I just now noticed that if I right-click on one of the previous 32MB files I have an option to "Burn Disk Image".   Is that it?  Just put in a recordable CD and click on that?


----------



## Zeno (Mar 21, 2014)

Darn it.  It's still not working.  It only got up to 432,128 KB.   It's not reporting any errors.  But I know that can't be the whole file.

The only other browser I have is Internet Explorer which I have never used.  But it won't even try to download the file.  It just brings up an error code saying that it can find the page.

This is a bummer.  I might have to go over to the town library to see if I can download it on one of their machines.   It might go a little faster over there.   I never had a problem downloading a file before.  But I confess that I typically don't download files this large.


----------



## voyagerfan99 (Mar 21, 2014)

You're going to need a DVD-R to write it to (the Windows 7 ISO is about 3.7GB).
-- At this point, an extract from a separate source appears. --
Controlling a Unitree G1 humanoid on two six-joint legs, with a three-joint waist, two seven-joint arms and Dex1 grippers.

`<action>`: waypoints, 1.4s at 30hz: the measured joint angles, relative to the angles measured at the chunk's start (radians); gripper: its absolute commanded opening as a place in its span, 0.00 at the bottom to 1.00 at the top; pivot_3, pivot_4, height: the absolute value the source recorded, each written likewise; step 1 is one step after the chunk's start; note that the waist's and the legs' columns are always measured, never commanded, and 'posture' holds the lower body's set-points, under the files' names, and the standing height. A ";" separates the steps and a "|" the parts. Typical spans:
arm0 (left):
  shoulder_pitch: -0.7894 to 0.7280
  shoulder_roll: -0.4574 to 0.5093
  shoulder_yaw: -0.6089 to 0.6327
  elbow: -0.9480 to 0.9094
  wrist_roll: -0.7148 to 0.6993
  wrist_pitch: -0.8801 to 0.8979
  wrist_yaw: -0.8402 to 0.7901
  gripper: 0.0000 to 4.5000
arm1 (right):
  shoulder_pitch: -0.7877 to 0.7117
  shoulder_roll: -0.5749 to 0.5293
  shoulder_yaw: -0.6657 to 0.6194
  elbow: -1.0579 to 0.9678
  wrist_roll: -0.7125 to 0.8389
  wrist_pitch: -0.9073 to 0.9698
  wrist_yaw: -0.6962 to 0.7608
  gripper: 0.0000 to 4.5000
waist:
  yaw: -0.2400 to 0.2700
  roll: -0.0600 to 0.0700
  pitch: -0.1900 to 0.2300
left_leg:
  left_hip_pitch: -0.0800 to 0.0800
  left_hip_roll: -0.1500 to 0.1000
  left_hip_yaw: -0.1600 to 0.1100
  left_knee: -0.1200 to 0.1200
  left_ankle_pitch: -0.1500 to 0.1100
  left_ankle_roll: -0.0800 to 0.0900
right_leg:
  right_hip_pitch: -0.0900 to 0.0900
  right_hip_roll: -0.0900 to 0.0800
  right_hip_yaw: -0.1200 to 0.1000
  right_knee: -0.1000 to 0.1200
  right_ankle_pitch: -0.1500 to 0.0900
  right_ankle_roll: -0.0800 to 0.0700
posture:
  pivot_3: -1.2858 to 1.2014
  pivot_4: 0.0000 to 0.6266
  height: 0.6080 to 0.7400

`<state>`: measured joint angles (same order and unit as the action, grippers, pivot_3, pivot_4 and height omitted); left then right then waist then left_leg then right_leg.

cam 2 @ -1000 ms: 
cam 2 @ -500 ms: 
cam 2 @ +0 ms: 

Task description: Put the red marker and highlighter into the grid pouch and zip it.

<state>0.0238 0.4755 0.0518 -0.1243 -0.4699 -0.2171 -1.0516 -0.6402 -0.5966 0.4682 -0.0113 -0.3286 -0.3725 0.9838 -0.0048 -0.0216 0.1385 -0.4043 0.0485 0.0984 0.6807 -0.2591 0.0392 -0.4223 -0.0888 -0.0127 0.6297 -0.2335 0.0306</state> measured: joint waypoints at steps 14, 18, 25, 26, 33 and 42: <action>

But yes, you can just right click and select "Burn to Disc"


----------



## Zeno (Mar 21, 2014)

Ok, thanks for the information. 

I guess I have all I need.  It's just a matter of getting this file downloaded.  I just tried it again and it stopped at 434,136 KB this time. 

So I'm going to need to go over to town to download this.  Once I get this file I should be set. 

After I burn this to the DVD-R, it should boot up on the CQ56 and just install itself right?  Or prompt me for installation instructions?

And then I should have a bootable hard drive?

If I get that far I'll be happy. 

I just want to get this computer back up and running again.


----------



## Zeno (Mar 21, 2014)

By the way, I have a copy of Filezilla is there any way I can use that to download this iso file?


----------



## johnb35 (Mar 21, 2014)

You'll want to boot to the dvd, the bios may be not be set to where cdrom drive is first boot device.  You will go through the installation procedure and it will install windows.  Afterwards you will need to install a few drivers most likely.  Go to HP website for your specific model of computer and download and drivers needed.


----------



## Zeno (Mar 22, 2014)

This is frustrating. 

I finally got 2,619,392 KB before it quit.  No error message or anything.  It just quits like as if it was done.  I know this isn't right because it should be at least 3,100,000 KB. 

There's no way to pick back up where I left off.   It doesn't even say that it was terminated before it downloaded. 

If I try to use that image it will probably crash and cause all sorts of problems.  Or not run at all. 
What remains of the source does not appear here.